Ebola virus disease in pregnancy: a systematic review and meta-analysis
Kayem ND., Benson C., Aye CYL., Barker S., Tome M., Kennedy S., Ariana P., Horby P.
Abstract This review synthesises and appraises evidence on the effects of Ebola virus disease (EVD) in pregnancy. We searched bibliographic databases from dates of inception to November 2020, yielding 28 included studies. The absolute risk of maternal death associated with EVD was estimated at 67.8% (95% confidence interval [CI] 49.8 to 83.7, I2=85%, p<0.01) and the relative risk of death in pregnant women compared with non-pregnant women was estimated at 1.18 (95% CI 0.59 to 2.35, I2=31.0%, p=0.230).

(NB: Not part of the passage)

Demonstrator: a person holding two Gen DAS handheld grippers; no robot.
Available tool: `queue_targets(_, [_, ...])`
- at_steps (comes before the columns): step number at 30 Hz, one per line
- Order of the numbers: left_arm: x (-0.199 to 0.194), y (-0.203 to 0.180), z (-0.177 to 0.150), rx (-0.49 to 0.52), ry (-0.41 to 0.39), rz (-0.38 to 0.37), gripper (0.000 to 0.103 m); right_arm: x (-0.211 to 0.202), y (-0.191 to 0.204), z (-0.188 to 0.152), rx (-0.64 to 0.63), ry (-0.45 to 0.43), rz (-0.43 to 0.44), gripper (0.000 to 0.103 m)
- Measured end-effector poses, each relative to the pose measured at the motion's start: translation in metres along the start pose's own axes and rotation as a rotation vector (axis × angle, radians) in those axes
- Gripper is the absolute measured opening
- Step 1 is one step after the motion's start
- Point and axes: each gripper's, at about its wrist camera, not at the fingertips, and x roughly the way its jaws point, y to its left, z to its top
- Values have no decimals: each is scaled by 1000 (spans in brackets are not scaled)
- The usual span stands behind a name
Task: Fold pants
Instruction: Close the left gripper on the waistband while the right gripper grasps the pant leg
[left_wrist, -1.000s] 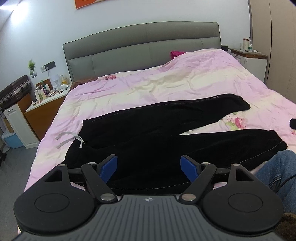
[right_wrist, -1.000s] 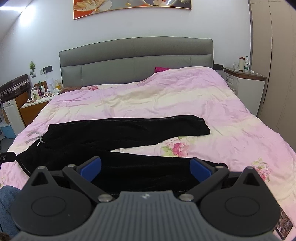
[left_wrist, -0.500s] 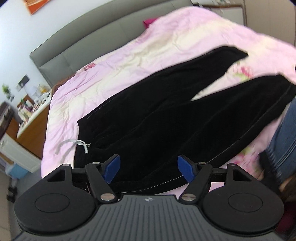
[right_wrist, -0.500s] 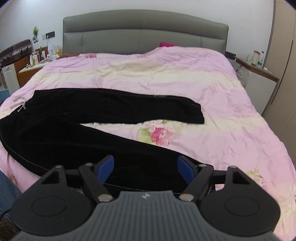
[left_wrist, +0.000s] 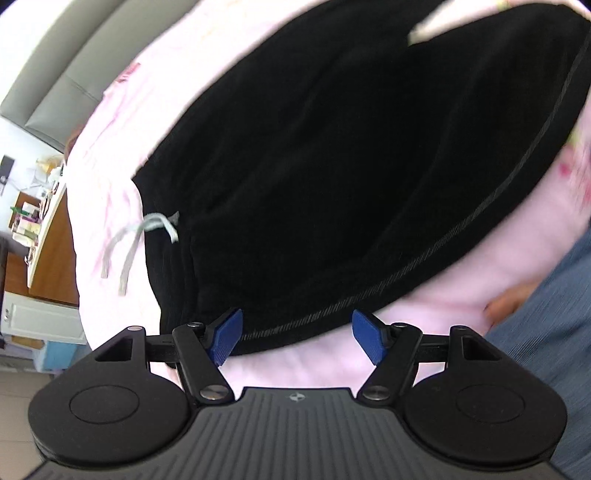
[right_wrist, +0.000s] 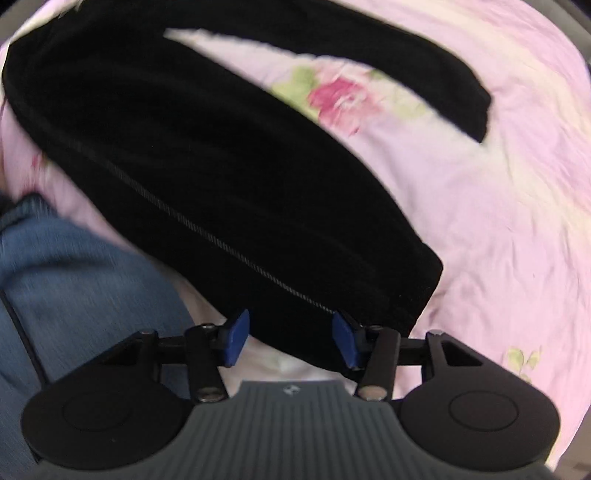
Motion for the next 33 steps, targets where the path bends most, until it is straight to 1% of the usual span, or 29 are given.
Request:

The absolute risk for foetal losses was estimated at 76.9% (95% CI 45.0 to 98.3, I2=96%, p<0.01) and neonatal death was 98.5% (95% CI 84.9 to 100, I2=0.0%, p=0.40). The gap analysis suggests limited or no data on the clinical course, non-fatal perinatal outcomes and EVD management in pregnant women. The review suggests that EVD has a high maternal and perinatal mortality, underscoring the urgent need for preventative and therapeutic solutions and improved screening and follow-up of pregnant women and newborns during outbreaks. There is not enough evidence to conclusively rule out pregnancy as a risk factor for mortality and there is limited evidence on the disease course, outcomes and management of EVD in pregnancy, and this supports the need for robust clinical trials and prospective studies that include pregnant women.